Growing up I was not allowed to listen to secular music. I could listen to songs that came on Disney Channel. Once I got to high school my musical options expanded. That’s when I heard Circus by Britney Spears. I was hooked. Honestly, I also didn’t realize the sexual innuendos in so many of her songs (yay for growing up in a sheltered bubble jk don’t do that to your kids). Anyway, I liked pop and Britney Spears was the definition of pop. My music taste is prob 75% pop wouldn’t surprise me if it were more.


So when I heard of the Britney Spears Documentary I just had to watch it. #FreeBritney had been going around for about a year and I didn’t know too much about it. I knew that she had a conservatorship that she no longer wanted and her dad was in charge of her every move and I remember hearing about how she “may” have been sending signals on her Instagram. I thought seemed a little farfetched, but I was open to seeing the evidence. The documentary, “The New York Times Presents ‘Framing Britney Spears’”, shed a light on that and many other things.


A conservativorship is when a judge appoints a legal guardian over a person to manage their finances and daily life because of old age, physical limitations, or physical limitations.

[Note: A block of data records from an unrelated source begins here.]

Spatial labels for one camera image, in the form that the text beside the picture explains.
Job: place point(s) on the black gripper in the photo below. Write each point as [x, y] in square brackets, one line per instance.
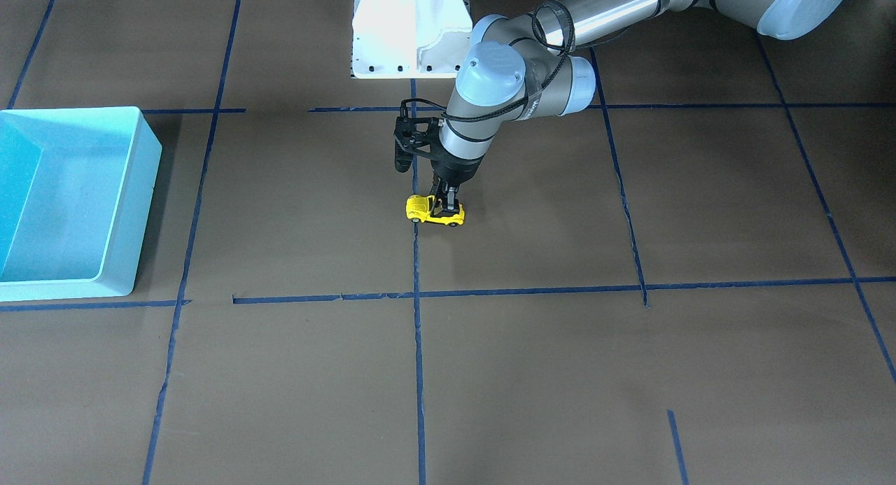
[457, 171]

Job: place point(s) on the yellow beetle toy car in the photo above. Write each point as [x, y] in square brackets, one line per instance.
[423, 209]

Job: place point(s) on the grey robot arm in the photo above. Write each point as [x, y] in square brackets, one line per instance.
[525, 67]

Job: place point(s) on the light blue plastic bin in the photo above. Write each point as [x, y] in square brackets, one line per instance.
[76, 188]

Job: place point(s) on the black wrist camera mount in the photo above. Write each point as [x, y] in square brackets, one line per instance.
[416, 136]

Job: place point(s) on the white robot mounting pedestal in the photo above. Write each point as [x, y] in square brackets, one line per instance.
[409, 39]

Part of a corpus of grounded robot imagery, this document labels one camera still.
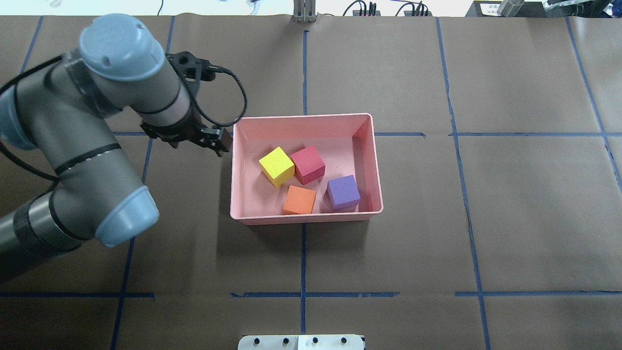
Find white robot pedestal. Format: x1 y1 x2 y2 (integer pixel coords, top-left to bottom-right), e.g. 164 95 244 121
237 334 366 350

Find pink plastic bin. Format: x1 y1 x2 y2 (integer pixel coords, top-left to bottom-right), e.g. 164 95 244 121
229 113 383 226

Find black box on desk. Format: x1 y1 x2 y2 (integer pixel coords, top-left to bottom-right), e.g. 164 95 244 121
465 0 575 18

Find aluminium frame post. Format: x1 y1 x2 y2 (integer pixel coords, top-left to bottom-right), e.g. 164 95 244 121
293 0 317 23

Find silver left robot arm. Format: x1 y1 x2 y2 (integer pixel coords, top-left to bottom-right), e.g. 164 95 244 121
1 14 233 283

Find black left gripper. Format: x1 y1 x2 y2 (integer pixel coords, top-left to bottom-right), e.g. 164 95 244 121
140 52 232 158

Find yellow-green foam cube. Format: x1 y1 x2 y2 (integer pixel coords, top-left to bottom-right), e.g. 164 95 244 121
259 146 295 188

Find purple foam cube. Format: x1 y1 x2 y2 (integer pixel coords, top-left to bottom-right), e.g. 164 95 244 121
327 175 361 211

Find orange foam cube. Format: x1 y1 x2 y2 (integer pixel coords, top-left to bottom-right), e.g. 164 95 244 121
283 185 317 215

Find red foam cube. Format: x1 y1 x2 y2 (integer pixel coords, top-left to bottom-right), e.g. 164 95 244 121
290 145 326 185

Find orange black connector board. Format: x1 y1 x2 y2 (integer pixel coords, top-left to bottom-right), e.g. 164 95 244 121
343 0 379 17

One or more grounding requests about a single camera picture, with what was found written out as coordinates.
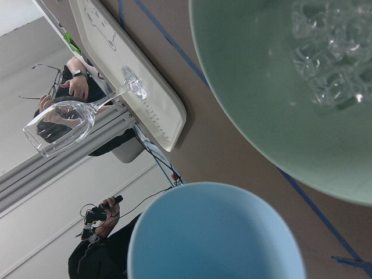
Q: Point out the light blue cup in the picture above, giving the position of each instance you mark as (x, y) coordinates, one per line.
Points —
(212, 230)

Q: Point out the mint green bowl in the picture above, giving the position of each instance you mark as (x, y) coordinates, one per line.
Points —
(244, 50)

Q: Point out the ice cubes in green bowl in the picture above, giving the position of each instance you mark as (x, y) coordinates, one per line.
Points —
(334, 54)

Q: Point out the cream bear tray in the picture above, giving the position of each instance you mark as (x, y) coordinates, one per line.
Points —
(108, 46)

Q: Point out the seated person in black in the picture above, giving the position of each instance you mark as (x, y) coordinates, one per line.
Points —
(73, 83)

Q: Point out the clear wine glass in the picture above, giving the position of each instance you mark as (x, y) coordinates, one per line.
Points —
(67, 123)

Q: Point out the standing person in black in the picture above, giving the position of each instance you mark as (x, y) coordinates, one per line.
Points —
(106, 257)

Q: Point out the aluminium frame post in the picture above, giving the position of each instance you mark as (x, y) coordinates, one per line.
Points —
(23, 179)

Here’s what I got out of it:

1. Conservatorships are probably good things for many people, BUT there doesn’t seem to be regulations or checks and balances. It seems as if they are just permanent with very little room if the conservatee improves. That does not seem fair. I think the goal should be for all of the conservatees to have they ownership of their lives eventually. From what we have been made aware of Britney Spears no longer needs a conservator. Even if she does it seemed pretty clear her father should not be.


2. As Landon Newsom Starbucks mentioned in her episode you can listen here, Hollywood is evil. They do not care about our children. At the very beginning of the documentary they showed a scene from when Britney was just 9 years old and a 60 year old man asked her if you had a boyfriend. Aside from the part where he askes a nine year old about a boyfriend which I find highly inappropriate, he then proceeds to ask if she (9 years old) would date him (60+ year old). It was inappropriate and wrong. I believe it set the standard for the rest of her career. They showed us how she was sexualized from the start. I think we easily forget what could be going on behind the scenes especially when people are producing such great content.


Like previously mentioned I wasn’t allowed to listen to her when I was younger so I wasn’t even aware of the anti- Britney campaign in the early 2000s. They showed a Christian woman saying how she would shoot Britney if she saw her in person. (That comment was wrong all around, but we can get into that in another blog.) From the very beginning Britney’s brand was “sexy”. That was the downfall. I don’t understand why there were so many questions about her virginity.


3. One amazing thing about this documentary is the awareness of conservatorship that we are becoming aware of. I didn’t really know much about it before all of this #FreeBritney movement. I think it’s good for us to aware in case something like this happens to someone in our life that we love. Imagine how many other people have similar stories that just aren’t wealthy. Awareness can bring change.